• **EXERCISE DETAILS**:
In the entries below, find every line with "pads" and copy it.

Data items:
===
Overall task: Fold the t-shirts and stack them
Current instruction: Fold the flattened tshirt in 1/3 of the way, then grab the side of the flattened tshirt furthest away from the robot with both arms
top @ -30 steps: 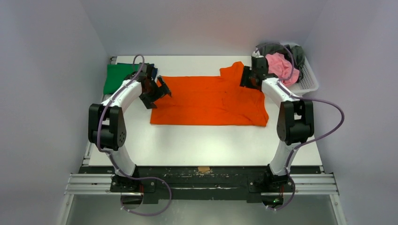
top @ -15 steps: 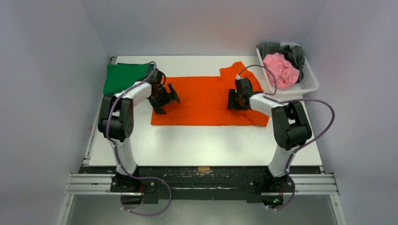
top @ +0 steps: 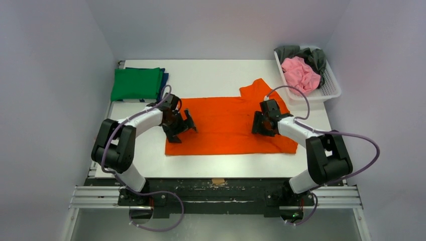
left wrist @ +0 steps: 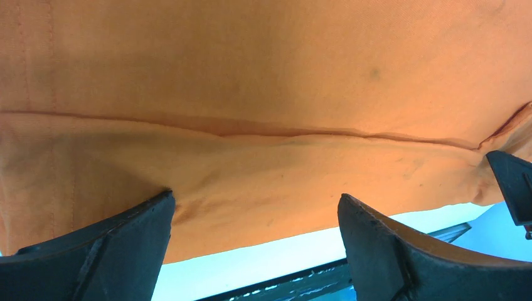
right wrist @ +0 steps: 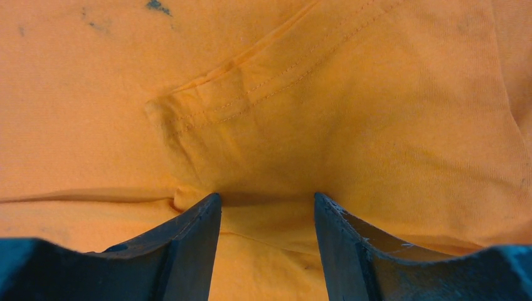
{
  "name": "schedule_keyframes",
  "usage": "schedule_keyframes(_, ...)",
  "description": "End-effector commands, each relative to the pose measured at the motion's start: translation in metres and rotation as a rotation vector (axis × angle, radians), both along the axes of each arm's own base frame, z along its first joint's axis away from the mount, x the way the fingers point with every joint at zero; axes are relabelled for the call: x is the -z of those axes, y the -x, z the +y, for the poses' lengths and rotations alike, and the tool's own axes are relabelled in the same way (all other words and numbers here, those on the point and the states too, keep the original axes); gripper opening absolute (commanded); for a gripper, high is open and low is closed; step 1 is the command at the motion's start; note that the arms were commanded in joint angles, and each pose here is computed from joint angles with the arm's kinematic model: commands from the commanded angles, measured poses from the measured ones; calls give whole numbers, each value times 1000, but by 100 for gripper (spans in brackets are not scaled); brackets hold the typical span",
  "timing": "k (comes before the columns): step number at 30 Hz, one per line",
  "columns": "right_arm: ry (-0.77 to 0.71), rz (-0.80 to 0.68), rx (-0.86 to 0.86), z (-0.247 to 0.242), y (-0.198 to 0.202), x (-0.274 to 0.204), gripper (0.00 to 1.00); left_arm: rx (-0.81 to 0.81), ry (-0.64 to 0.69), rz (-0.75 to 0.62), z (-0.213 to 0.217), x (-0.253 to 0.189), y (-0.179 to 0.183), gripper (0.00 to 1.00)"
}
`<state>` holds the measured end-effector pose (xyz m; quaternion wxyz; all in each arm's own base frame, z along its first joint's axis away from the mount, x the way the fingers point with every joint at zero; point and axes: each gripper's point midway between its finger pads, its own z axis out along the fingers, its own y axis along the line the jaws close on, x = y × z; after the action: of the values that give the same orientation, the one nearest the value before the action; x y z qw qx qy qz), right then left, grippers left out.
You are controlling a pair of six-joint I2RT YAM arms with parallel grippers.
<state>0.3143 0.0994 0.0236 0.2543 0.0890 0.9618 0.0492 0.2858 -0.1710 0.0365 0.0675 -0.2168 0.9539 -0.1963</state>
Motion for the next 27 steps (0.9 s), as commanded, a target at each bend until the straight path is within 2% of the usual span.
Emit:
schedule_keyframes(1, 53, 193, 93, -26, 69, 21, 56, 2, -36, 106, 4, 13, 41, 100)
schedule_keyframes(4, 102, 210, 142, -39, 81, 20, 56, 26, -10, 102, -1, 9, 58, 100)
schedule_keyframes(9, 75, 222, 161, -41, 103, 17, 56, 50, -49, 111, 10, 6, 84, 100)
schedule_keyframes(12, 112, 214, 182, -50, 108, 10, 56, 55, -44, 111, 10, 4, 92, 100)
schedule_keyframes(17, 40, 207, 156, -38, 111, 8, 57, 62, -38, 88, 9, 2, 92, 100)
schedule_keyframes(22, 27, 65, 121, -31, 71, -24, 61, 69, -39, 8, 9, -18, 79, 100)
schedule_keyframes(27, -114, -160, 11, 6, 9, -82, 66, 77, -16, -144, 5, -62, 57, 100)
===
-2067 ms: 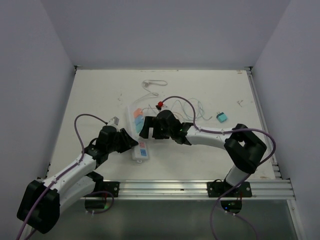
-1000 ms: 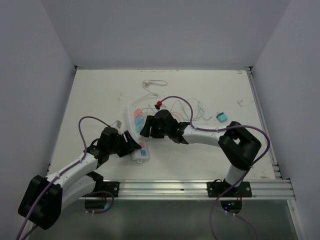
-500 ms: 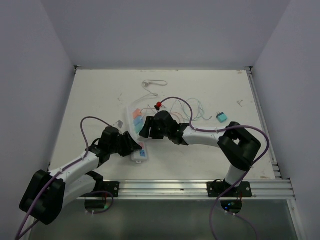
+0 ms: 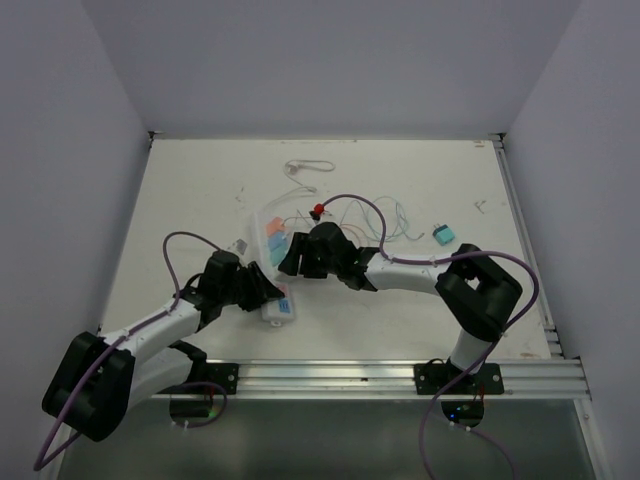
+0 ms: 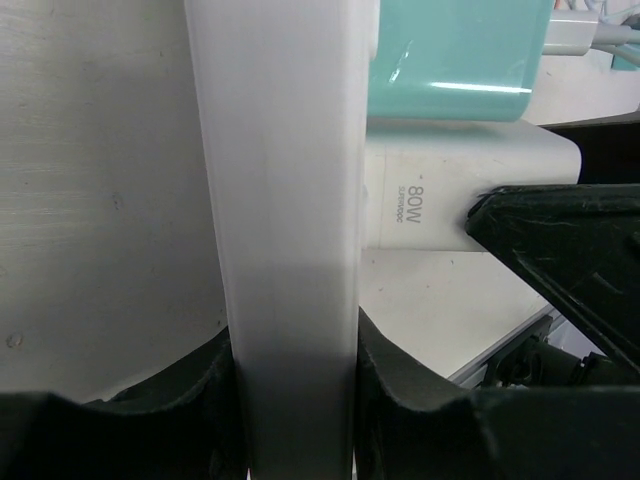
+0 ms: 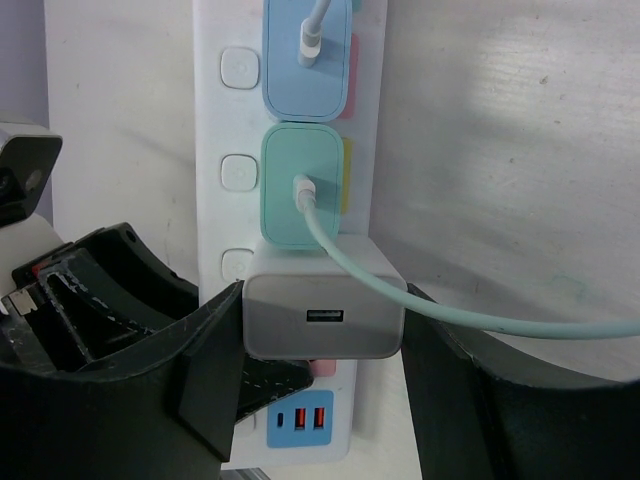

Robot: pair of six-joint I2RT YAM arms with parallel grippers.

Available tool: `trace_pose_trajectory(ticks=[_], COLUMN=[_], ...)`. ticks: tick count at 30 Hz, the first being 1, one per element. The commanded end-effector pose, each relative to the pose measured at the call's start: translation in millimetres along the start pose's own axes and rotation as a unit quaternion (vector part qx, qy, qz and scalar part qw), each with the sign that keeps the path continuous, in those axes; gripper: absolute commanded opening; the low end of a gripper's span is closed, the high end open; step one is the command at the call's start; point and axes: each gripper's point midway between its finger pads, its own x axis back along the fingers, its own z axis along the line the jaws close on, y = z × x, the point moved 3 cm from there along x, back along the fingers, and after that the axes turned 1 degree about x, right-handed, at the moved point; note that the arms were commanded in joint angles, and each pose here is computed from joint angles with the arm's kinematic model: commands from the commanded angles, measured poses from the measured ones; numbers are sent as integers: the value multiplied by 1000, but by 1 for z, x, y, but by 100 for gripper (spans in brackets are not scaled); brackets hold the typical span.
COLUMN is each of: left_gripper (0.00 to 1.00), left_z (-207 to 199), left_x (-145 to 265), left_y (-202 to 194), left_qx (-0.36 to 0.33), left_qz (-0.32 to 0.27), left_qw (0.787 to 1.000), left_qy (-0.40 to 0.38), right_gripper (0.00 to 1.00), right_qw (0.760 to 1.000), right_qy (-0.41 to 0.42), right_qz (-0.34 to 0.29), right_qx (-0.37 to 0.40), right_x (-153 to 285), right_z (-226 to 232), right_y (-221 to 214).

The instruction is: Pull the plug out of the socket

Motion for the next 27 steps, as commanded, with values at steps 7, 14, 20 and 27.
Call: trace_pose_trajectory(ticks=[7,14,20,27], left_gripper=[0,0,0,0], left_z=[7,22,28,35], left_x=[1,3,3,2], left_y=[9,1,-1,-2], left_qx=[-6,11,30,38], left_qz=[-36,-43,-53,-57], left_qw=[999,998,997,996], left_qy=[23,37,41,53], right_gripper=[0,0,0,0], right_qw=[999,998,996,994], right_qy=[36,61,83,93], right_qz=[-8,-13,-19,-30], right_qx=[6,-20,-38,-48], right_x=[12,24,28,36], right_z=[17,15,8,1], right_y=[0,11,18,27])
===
• **EXERCISE RESULT**:
`<state>` holds the measured end-effector pose (xyz m; quaternion wxyz; all in each arm's own base frame, z along its first joint's axis away from the mount, x the way the fingers point with every joint at zero; point and axes: each gripper's point midway between its finger pads, its own z axis out along the fingers, its own y axis along the line the jaws close on, x = y × z; after the action: of the values that give the same orientation, the one nearest the value before the action; x y z qw qx qy qz), right then left, grippers left out.
Available tool: `trace_pose_trajectory(ticks=[_], COLUMN=[_], ...)`. ticks: tick count at 30 Hz, the first being 1, one per element. The commanded end-effector pose, each relative to the pose measured at the call's start: translation in millimetres along the start pose's own axes and rotation as a unit quaternion (vector part qx, qy, qz and scalar part qw), each with the sign that keeps the path continuous, in those axes; gripper: absolute commanded opening; the low end of a gripper's span is closed, the high end open; step one is the command at the call's start; point and axes: each gripper's point midway between its finger pads, its own x axis back along the fingers, its own z axis along the line the jaws close on, y = z × x, the point moved 3 cm from there along x, back along the fingers, and after that the axes turned 1 degree about x, right-handed, at the moved point; note that the arms were commanded in joint angles, and each pose here is computed from joint angles with the arm's kinematic model: commands from the commanded angles, measured poses from the measured ones; numbers are sent as integers: the value multiplied by 1000, but by 1 for z, x, y, but by 100 for gripper (spans in brackets are not scaled); brackets hold the typical span.

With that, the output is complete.